How Environment Activates Genetic Risk
Having genetic risk for an eating disorder doesn’t make the disorder inevitable. Environmental factors play a critical role in whether that risk ever manifests. The current scientific model is a “diathesis-stress” framework: genetic predisposition creates vulnerability, and environmental stressors pull the trigger.
One way this happens is through epigenetics, where environmental experiences change how genes are expressed without altering the DNA sequence itself. Dieting and weight loss, two of the most common precipitating factors for eating disorders, have been shown to alter DNA methylation patterns across various body tissues. Early-life trauma, perinatal stress, and chronic psychological pressure can also leave epigenetic marks that affect how the brain regulates appetite, reward, and stress responses. These changes can help explain how adverse life experiences set off and sustain eating disorders in people who carry genetic susceptibility.

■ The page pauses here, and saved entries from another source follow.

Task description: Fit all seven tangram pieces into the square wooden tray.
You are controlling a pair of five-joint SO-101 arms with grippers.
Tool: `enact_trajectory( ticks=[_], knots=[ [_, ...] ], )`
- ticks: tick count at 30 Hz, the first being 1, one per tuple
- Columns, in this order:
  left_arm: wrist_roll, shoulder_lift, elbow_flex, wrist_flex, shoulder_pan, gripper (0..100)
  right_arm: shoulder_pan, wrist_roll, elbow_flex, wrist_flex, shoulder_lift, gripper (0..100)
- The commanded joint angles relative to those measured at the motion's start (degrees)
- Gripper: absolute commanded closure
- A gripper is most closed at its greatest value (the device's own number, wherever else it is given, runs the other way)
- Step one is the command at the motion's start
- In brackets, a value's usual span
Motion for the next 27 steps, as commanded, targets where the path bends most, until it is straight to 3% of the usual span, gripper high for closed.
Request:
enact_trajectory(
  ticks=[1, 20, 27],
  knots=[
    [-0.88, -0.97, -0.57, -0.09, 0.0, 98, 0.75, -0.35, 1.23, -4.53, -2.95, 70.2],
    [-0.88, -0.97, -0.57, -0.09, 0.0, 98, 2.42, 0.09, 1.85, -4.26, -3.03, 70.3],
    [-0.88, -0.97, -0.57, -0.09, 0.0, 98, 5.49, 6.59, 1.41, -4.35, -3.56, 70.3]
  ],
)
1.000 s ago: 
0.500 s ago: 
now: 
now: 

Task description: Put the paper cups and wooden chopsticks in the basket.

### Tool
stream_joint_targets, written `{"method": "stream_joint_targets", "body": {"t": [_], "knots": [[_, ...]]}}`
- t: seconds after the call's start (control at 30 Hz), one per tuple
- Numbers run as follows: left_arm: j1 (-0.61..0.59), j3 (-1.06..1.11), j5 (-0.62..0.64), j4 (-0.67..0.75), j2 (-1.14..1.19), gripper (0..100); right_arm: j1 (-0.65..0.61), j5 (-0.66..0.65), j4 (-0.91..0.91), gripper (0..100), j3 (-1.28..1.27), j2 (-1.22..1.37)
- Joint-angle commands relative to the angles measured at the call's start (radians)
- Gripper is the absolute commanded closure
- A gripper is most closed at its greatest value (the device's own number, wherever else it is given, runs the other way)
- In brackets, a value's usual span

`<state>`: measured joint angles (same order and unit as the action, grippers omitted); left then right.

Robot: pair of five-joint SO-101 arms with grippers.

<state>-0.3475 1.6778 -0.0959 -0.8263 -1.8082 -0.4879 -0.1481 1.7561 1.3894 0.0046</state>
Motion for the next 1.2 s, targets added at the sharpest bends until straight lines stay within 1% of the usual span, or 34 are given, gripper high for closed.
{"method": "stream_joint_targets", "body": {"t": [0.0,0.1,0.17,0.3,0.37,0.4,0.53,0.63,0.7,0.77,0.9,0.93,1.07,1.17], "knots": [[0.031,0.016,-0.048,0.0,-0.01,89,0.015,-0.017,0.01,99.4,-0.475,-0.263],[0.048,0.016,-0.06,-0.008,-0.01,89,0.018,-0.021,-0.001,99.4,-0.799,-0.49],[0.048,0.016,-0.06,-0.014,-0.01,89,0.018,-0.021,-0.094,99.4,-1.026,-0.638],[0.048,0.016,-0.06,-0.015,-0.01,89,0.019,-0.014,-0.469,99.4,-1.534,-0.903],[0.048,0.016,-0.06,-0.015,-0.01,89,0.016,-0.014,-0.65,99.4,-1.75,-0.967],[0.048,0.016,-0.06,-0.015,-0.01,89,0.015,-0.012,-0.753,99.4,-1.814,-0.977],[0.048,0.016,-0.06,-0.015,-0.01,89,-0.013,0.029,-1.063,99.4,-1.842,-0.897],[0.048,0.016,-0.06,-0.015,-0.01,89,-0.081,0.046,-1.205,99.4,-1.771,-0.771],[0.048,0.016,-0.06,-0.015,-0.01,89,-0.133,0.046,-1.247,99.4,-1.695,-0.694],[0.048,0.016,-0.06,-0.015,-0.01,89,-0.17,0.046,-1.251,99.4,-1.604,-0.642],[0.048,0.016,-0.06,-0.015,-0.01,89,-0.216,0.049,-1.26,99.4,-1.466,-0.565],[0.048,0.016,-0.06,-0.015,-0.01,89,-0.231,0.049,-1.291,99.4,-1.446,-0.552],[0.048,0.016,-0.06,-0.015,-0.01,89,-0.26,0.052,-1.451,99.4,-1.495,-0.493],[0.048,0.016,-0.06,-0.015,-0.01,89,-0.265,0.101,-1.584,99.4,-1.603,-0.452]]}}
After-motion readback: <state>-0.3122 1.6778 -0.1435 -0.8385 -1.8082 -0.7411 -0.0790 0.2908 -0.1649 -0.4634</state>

This also means that identical twins, despite sharing all their DNA, won’t always share an eating disorder. Their different friendships, stressors, dieting histories, and life experiences create different epigenetic landscapes, which is why concordance rates in identical twins are high but never 100%.
Can Genetic Testing Predict Eating Disorders?

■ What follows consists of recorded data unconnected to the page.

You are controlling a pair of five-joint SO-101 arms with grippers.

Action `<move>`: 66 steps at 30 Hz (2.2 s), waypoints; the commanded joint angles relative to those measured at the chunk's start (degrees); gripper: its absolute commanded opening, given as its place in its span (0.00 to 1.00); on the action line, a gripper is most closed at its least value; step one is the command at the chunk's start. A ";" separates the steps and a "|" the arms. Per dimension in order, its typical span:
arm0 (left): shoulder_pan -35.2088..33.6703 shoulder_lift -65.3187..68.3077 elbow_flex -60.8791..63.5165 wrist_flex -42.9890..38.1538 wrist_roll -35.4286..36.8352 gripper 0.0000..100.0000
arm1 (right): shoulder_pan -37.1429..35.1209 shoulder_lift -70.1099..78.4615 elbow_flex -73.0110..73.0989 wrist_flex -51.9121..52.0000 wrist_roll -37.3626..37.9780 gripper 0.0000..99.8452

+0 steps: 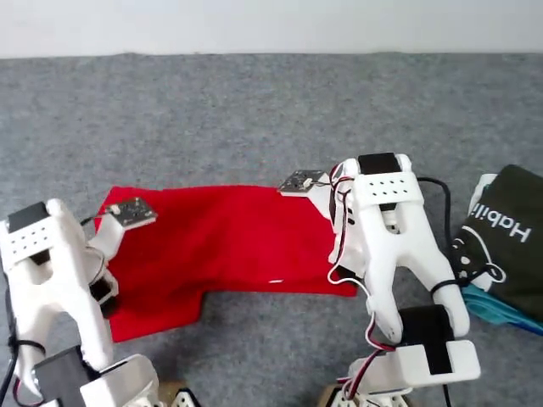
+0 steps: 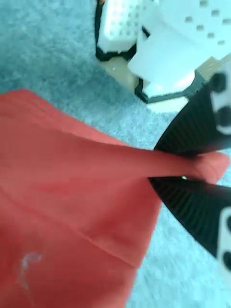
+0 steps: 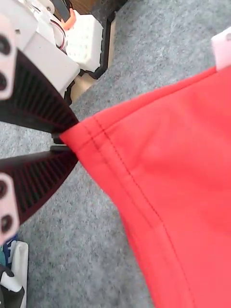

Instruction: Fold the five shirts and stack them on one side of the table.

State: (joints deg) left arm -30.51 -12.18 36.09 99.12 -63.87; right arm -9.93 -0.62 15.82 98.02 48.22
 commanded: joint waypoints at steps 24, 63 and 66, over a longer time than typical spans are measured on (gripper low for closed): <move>4.66 -1.58 -18.07 -12.40 28.13 0.02 | -0.57 5.05 -17.93 -9.80 -10.99 0.01; 6.95 35.43 -45.76 -18.73 46.77 0.01 | 5.14 40.04 -50.64 -12.09 -14.59 0.01; 9.32 33.76 -46.20 -19.16 46.77 0.01 | 3.12 40.22 -52.57 -9.80 -14.51 0.01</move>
State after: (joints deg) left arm -23.38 25.63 -7.52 79.52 -17.27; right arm -5.10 40.26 -32.70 86.33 33.89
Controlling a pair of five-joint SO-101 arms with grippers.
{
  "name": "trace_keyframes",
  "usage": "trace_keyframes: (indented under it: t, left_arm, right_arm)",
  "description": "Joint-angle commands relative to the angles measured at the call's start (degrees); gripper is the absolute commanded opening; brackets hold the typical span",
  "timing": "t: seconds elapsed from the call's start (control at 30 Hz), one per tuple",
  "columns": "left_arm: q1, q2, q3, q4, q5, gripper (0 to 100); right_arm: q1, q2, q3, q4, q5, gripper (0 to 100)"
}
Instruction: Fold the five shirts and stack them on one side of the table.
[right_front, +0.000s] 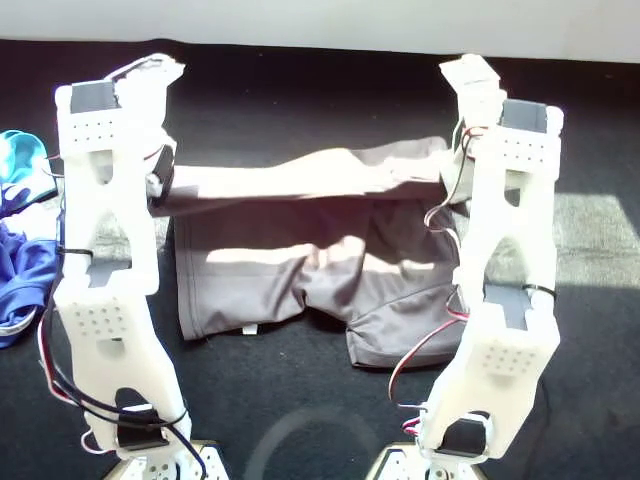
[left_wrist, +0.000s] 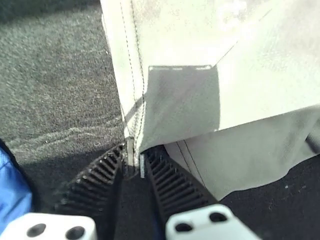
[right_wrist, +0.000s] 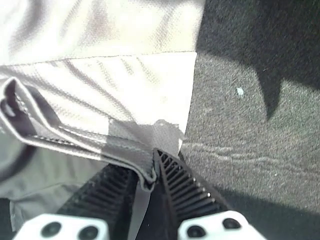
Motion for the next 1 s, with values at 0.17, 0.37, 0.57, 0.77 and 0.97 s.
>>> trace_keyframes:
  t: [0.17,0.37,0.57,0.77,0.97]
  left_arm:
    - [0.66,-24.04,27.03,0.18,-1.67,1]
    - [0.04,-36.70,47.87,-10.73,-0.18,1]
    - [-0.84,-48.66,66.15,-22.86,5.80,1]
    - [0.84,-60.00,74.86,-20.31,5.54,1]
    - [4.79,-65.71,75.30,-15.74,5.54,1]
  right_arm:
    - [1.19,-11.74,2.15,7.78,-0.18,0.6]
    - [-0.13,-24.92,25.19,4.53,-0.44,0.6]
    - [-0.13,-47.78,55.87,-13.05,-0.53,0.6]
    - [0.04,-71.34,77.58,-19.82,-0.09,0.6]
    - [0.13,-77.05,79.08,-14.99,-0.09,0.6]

Researchers are developing polygenic risk scores for eating disorders. These scores add up the effects of thousands of small genetic variants to estimate someone’s overall genetic loading. Early results show that a polygenic risk score for anorexia can predict not just anorexia itself but a broader range of disordered eating behaviors, including body dissatisfaction, binge eating, and compensatory behaviors like purging. This suggests a shared genetic architecture across different types of disordered eating.
However, these scores are not ready for clinical use. They currently capture only a small fraction of the total genetic contribution and cannot reliably predict whether any individual person will develop an eating disorder. The hope is that as genetic datasets grow larger and scores become more precise, they could eventually be combined with psychological screening tools to identify high-risk individuals before symptoms fully develop. For now, the most useful takeaway is a broader one: if eating disorders run in your family, the increased risk is real and biological, not a reflection of poor willpower or bad parenting.